Le principal porte-parole des démissionnaires du MMM, Alan Ganoo, a annoncé hier le lancement d’un nouveau parti politique le 17 mai prochain lors d’un congrès national à l’auditorium Octave Wiehe. Jimmy Chourimootoo, candidat du MMM au N° 4 lors des dernières élections générales, a également rejoint le groupe de démissionnaires.
« Afin de cristalliser la vague de soutien qui s’est manifestée en notre faveur depuis notre démission du MMM, nous avons décidé de lancer notre propre mouvement. Le nom du mouvement ainsi que sa couleur et son symbole seront rendus public le 17 mai prochain ». C’est en ces termes qu’Alan Ganoo, lors d’une conférence de presse à l’hôtel Labourdonnais hier après-midi, a annoncé le lancement d’un nouveau parti, dont l’ambition première serait de révolutionner la politique mauricienne actuelle. « Nous voulons créer un parti politique moderne avec des structures démocratiques et fluides », a-t-il insisté.
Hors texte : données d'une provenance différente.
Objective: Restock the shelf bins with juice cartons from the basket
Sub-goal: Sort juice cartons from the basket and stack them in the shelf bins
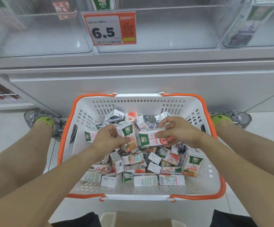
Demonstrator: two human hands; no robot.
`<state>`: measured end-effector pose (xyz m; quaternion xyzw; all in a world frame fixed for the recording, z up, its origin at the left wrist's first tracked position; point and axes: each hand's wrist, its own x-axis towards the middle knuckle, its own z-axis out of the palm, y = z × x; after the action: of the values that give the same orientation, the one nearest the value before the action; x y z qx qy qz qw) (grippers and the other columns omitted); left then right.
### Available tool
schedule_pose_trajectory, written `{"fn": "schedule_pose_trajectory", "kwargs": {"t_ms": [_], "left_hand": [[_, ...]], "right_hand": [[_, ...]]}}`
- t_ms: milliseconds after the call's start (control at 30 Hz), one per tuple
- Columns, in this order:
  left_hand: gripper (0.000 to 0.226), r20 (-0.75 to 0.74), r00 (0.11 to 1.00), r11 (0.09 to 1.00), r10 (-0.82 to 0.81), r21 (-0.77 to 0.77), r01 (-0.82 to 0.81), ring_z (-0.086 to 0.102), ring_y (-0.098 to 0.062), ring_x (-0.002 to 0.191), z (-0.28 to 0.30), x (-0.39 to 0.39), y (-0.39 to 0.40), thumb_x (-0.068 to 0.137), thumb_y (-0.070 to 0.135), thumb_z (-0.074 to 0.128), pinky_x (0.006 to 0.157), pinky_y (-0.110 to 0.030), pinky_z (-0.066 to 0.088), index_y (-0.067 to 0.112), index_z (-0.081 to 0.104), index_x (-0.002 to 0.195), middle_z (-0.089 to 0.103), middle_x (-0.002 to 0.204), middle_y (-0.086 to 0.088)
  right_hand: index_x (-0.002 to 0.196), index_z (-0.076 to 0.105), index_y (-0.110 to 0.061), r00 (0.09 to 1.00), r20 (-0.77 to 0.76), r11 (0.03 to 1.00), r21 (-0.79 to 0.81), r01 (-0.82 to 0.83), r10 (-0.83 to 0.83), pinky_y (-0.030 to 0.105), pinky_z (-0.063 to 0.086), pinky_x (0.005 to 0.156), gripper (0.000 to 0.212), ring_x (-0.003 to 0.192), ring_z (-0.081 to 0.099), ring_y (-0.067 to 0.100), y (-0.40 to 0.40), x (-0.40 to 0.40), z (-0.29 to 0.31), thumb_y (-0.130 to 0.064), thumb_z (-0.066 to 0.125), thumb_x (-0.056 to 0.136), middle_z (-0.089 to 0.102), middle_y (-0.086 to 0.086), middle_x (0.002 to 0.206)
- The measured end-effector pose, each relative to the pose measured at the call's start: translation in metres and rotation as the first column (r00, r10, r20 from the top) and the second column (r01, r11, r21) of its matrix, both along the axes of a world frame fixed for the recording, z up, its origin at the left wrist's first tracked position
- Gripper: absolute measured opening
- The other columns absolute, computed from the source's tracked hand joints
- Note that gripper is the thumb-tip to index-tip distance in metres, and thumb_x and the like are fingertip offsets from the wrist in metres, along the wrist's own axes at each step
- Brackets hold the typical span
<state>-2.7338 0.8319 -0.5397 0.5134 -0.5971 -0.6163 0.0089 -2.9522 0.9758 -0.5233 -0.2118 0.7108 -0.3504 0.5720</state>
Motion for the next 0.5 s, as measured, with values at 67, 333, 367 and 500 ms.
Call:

Alan Ganoo a aussi expliqué que les anciens députés du MMM ont choisi de voter en faveur de l’Insurance (Amendment) Bill qui donne les pouvoirs à la FSC de nommer un Special Administrator sur les recommandations du ministre des Services financiers lorsque les liabilities d’une compagnie d’assurances dépassent les assets par Rs 1 milliard. La loi autorise le Special Administrator à transférer tous les avoirs d’une compagnie en difficulté vers une autre compagnie. Alan Ganoo s’est dit étonné que les députés du MMM aient choisi de s’abstenir tout comme ceux du PTr alors que, a-t-il souligné, le leader de l’opposition avait fait comprendre lors de son discours qu’il voterait en faveur de cette législation. Pour Alan Ganoo, « il ne faut pas toutefois interpréter cette démarche du MMM comme un accord avec le gouvernement dans la mesure où la mouvance qu’il représente est bien ancrée dans l’opposition ». Il a aussi expliqué que c’est lui qui a indiqué au gouvernement qu’aux termes de la Constitution, si une législation touchant, entre autres, aux droits de propriété était adoptée par une majorité de trois quarts de l’Assemblée nationale, elle ne pouvait être contestée en Cour suprême. Alan Ganoo a aussi souligné que lors de son intervention il avait exprimé ses réserves sur plusieurs points, notamment sur le risque d’interventions politiques. Il s’était également prononcé contre la nomination du Financial Secretary Dev Manraj à la présidence de la FSC.
Joe Lesjongard a, pour sa part, accusé Paul Bérenger d’avoir donné des instructions pour que le groupe de démissionnaires n’ait pas accès à la municipalité de Port-Louis en vue de l’organisation d’une conférence de presse. Il a par la suite annoncé l’organisation d’une série de réunions dans différentes régions de l’île.
De son côté, Jimmy Chourimootoo a confirmé sa démission du MMM, malgré qu’il ait « grandi dans un environnement imprégné par le militantisme ». Il a affirmé avoir pris sa décision après s’être enquis de la nomination de quatre leaders adjoints par le leader du MMM.
Kavi Ramano a exprimé sa satisfaction « face à l’accueil reçu dans toutes les couches de la société ». Il a présenté à la presse 15 nouveaux adhérents à la mouvance mise en place par les démissionnaires.